◆ How to complete this task: With the pictures omitted, transcribe each line below exactly as it is.

(Beginning of Collected material)

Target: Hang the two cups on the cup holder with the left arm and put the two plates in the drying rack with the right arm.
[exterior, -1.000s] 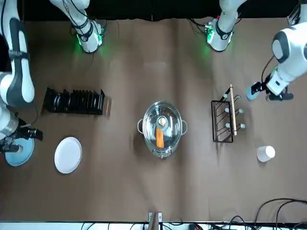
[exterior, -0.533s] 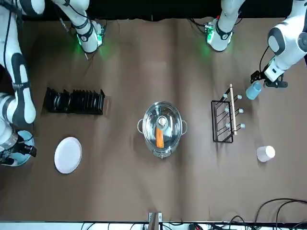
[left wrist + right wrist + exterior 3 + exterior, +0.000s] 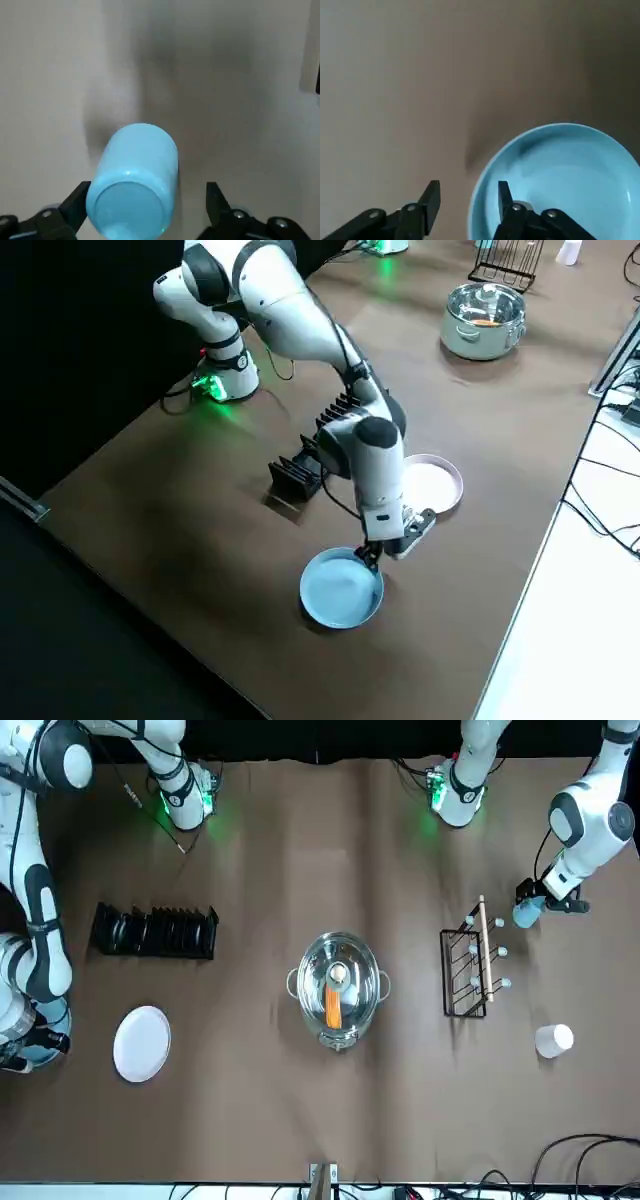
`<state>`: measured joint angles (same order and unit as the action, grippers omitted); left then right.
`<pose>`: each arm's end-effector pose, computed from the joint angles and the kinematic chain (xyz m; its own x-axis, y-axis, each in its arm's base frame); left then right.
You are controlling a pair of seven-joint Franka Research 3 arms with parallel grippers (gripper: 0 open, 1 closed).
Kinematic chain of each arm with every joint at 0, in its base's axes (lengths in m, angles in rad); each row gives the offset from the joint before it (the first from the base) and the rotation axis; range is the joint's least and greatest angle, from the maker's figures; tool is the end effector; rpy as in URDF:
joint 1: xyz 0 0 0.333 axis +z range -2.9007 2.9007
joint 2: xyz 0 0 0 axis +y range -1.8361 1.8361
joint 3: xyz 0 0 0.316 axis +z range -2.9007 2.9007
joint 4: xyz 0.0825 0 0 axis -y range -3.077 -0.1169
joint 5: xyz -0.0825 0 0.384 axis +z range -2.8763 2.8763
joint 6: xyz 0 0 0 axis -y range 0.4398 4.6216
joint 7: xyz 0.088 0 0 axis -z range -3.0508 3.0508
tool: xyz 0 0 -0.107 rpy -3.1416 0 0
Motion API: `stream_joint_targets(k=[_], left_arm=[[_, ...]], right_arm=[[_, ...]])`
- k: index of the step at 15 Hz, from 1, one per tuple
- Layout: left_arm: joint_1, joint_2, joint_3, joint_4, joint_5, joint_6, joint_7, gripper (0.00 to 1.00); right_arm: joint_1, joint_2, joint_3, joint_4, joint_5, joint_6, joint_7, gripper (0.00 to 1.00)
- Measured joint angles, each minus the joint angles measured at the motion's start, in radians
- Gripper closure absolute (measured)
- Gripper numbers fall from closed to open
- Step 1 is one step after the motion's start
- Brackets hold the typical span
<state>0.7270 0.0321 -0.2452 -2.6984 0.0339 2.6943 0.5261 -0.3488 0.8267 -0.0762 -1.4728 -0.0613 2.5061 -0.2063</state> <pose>0.3606 0.1863 0.2174 0.9966 -0.0752 -0.0333 -0.0749 -0.9971 0.0127 0.6770 -0.2938 0.2067 0.9759 -0.1275 0.1772 -0.1534 -0.9781 0.1409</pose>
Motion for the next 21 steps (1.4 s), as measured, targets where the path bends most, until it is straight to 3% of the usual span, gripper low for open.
stream_joint_targets(k=[8, 11, 17, 19, 21], left_arm=[[0.013, 0.026, 0.001, 0.002, 0.0, 0.018, 0.0, 0.02], [0.015, 0.024, 0.001, 0.006, 0.0, 0.019, 0.0, 0.3], [0.016, 0.03, 0.001, 0.02, 0.0, 0.021, 0.0, 0.31], [0.016, 0.022, -0.001, 0.088, 0.0, -0.02, 0.0, 0.31], [0.017, 0.007, -0.014, 0.186, -0.001, -0.156, -0.005, 0.31]], right_arm=[[-0.024, 0.014, 0.009, -0.001, 0.002, -0.008, -0.022, 0.53], [-0.025, 0.015, 0.009, 0.0, 0.002, -0.008, -0.022, 0.53], [-0.026, 0.011, 0.005, 0.028, 0.0, -0.05, -0.025, 0.55], [-0.041, 0.009, -0.003, 0.047, -0.002, -0.054, -0.059, 0.55], [-0.07, 0.009, -0.004, 0.061, -0.002, -0.054, -0.108, 0.55]])
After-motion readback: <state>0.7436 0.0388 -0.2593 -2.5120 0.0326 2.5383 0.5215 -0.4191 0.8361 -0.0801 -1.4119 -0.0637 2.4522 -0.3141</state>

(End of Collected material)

◆ Written response:
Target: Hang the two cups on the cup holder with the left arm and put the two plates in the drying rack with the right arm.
[exterior, -1.000s] 
[exterior, -0.533s] 
[left wrist + right wrist + exterior 3 + exterior, +0.000s] 
`<state>`: measured joint angles (same order and unit as the action, grippers omitted); left then right.
`<pose>`: each arm's end-effector pose, computed from the joint angles and the kinematic chain (xyz m; its own x-axis, y-axis, each in its arm's base frame); left then right.
You are controlling a pair of seven-joint Franka Research 3 arms with parallel grippers (gripper: 0 open, 1 closed).
Kinematic chain of each arm with every joint at 0, in its base's axes (lengths in m, angles in rad); each row gives the offset from the joint before it (the first from the base) and the rotation axis; range is the joint's least and greatest angle, from the maker's figures; tool is the end effector; rpy as in URDF:
joint 1: xyz 0 0 0.333 axis +z range -2.9007 2.9007
joint 2: xyz 0 0 0 axis +y range -1.8361 1.8361
joint 3: xyz 0 0 0.316 axis +z range -2.9007 2.9007
joint 4: xyz 0.0825 0 0 axis -y range -3.077 -0.1169
joint 5: xyz -0.0825 0 0.384 axis +z range -2.8763 2.8763
joint 6: xyz 0 0 0 axis -y range 0.4398 4.6216
joint 7: xyz 0.088 0 0 axis -z range -3.0508 3.0508
tool: xyz 0 0 -0.107 rpy -3.1416 0 0
Motion API: `stream_joint_targets(k=[_], left_arm=[[_, ...]], right_arm=[[_, ...]])`
- k: index of the step at 15 Hz, from 1, one per tuple
- Layout: left_arm: joint_1, joint_2, joint_3, joint_4, joint_5, joint_6, joint_7, gripper (0.00 to 1.00); right_arm: joint_1, joint_2, joint_3, joint_4, joint_5, joint_6, joint_7, gripper (0.00 to 1.00)
- Measured joint angles, each minus the joint angles measured at the motion's start, in radians
- Gripper closure absolute (measured)
- Gripper numbers fall from closed to open
- Step 1 is one step after the motion's start
- Brackets hold the typical span
<state>0.7270 0.0321 -0.2452 -2.6984 0.0339 2.6943 0.5261 -0.3488 0.8267 -0.0762 -1.4728 -0.0613 2.5061 -0.2063</state> <pose>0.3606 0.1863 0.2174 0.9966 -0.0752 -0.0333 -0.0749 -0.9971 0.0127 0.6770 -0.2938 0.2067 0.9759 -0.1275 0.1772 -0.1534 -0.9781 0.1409</pose>
Motion for the next 21 steps (1.4 s), as measured, targets where the path bends most, until it is straight to 3% of the usual span, gripper low for open.
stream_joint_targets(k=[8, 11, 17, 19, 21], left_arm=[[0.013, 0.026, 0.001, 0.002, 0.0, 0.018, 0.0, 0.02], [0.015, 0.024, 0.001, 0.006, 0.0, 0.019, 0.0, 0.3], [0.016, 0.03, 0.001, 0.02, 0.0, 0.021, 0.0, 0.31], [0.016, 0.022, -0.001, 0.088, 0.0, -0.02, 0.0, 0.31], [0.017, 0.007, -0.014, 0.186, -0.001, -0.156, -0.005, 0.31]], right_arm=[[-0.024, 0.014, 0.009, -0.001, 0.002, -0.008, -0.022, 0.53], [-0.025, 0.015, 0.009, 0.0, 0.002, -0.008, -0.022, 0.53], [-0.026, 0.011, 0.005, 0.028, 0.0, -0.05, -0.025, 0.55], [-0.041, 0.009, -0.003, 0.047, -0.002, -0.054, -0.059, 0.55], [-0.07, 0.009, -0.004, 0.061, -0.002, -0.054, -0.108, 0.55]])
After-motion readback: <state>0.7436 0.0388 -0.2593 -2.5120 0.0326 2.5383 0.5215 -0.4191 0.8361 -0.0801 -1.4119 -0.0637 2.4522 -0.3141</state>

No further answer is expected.